Deze week publiceerde mijn internationale onderzoeksteam een ​​onderzoek naar 10 genetische varianten die het risico van allergieën voor een persoon verhogen. De studie, gepubliceerd in Nature Genetics, toonde aan dat hoe meer varianten een persoon heeft, hoe hoger het risico op het ontwikkelen van een allergische aandoening.

  • Eczeem gekoppeld aan vroeg gebruik van antibiotica
  • Wereldsterren en astma
  • Hoe ontwikkelen allergieën?

    In Wereld en Nieuw-Zeeland heeft ongeveer 30 procent van de kinderen een soort allergie. Dit komt omdat hun immuunsysteem ten onrechte gelooft dat een onschadelijke stof, zoals stof of pollen, een bedreiging vormt. Deze allergieveroorzakende stoffen worden allergenen genoemd.

    Een allergie ontwikkelt zich wanneer een bepaald type cel uit ons immuunsysteem, B-lymfocyt, antilichamen tegen een allergeen produceert. Dit proces komt vaak op jonge leeftijd en is bekend als sensibilisatie - dat wil zeggen, wanneer een persoon gevoelig wordt voor een bepaalde stof in de omgeving.

    Vanaf dat moment, als dezelfde persoon wordt blootgesteld aan hetzelfde allergeen, binden de antilichamen die door de B-cellen worden geproduceerd aan het allergeen. Dit veroorzaakt een reeks reacties die het gevolg zijn van een ontsteking in de huid (eczeem), neus (hooikoorts) of longen (astma). De symptomen van deze ontsteking zijn jeuk, niest en piept.

    Eén op de vijf Worldns en Nieuw-Zeelanders zullen tijdens hun leven eczeem ontwikkelen; een op de vijf lijdt aan hooikoorts; en één op de tien mensen leeft met astma, wat ernstige ziekten kan veroorzaken en fataal kan zijn. Ongeveer 80 procent van de mensen met astma heeft ook hooikoorts en velen hebben ook eczeem.

    Welke rol spelen genen?

    We geloven dat er veel genen zijn die bepalen wie gevoelig wordt voor een allergeen en wie niet. Als je genoeg van de "foute versies" van deze genen van je ouders erven, loop je niet alleen meer kans om als kind allergisch te worden voor een allergeen, maar heb je ook een verhoogd risico op het ontwikkelen van eczeem, hooikoorts of astma later in het leven.

    Onze studie - de grootste in zijn soort - vergeleek het DNA van 12.000 mensen met allergieën en 20.000 mensen zonder allergieën. We vonden 10 regio's van het DNA die anders waren tussen mensen met en zonder allergieën.

    In een van deze regio's hadden bijvoorbeeld mensen met allergieën de DNA-letter T, terwijl mensen zonder allergieën vaker de DNA-letter C hadden.

    Waarom is dit kleine verschil in de DNA-sequentie belangrijk? Omdat het hebben van een letter T op deze specifieke DNA-positie betekent dat een nabijgelegen gen genaamd STAT6 een stuk actiever is dan wanneer de letter C aanwezig was. En als dit gen actiever is, neemt het risico op allergieën toe, hoewel we nog niet volledig begrijpen waarom.

    De DNA-letter T komt daarom overeen met de "defecte versie" van het STAT6-gen.

    Volgende stappen voor onderzoek

    In deze studie hebben we slechts 10 regio's van het DNA geïdentificeerd die het risico op allergieën verhogen, maar er zijn er nog honderden die geïdentificeerd moeten worden. We zullen grotere, vergelijkbare onderzoeken uitvoeren om de resterende regio's te identificeren.

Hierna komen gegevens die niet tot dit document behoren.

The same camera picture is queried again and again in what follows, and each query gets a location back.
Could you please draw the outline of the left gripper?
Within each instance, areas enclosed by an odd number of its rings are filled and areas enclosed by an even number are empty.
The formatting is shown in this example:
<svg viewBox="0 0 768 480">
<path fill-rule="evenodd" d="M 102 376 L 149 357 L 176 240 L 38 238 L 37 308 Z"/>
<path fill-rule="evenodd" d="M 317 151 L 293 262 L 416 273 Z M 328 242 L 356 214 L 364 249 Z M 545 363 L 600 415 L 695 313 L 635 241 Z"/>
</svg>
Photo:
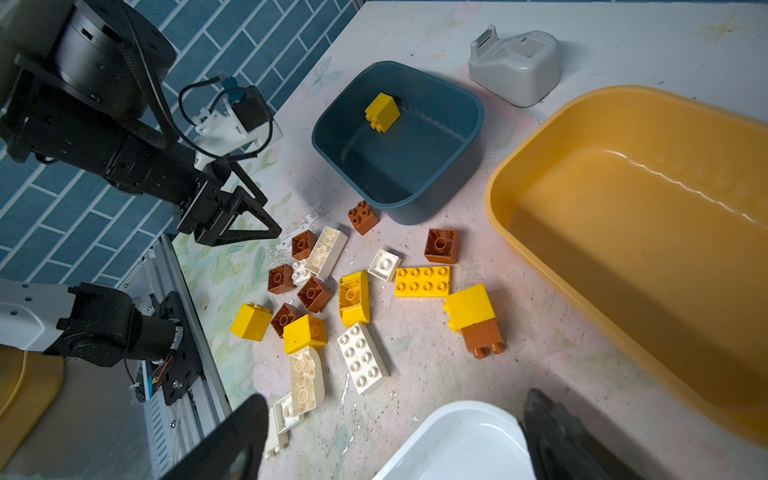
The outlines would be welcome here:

    Voor de meeste van deze 10 regio's begrijpen we nog steeds niet helemaal hoe of waarom de verkeerde versies van de genen het risico op allergieën verhogen. Hoe werken deze genen? Zijn er specifieke omgevingsfactoren, zoals roken of dieet, die het defecte gen inschakelen? We zullen nieuwe onderzoeken uitvoeren om deze vragen te beantwoorden.

    Het vinden van de defecte genen die betrokken zijn bij het risico van het ontwikkelen van allergieën is een belangrijke eerste stap in het beter begrijpen van de jeuk, niest en piept en sommigen van ons verdragen elke dag. Het is ook een cruciale stapsteen om deze aandoeningen beter te richten op nieuwe behandelingen.

    Dit artikel verscheen voor het eerst op The Conversation.

    Manuel Ferreira is geneticus en teamleider bij het Asthma Genetics Lab van het Queensland Institute of Medical Research.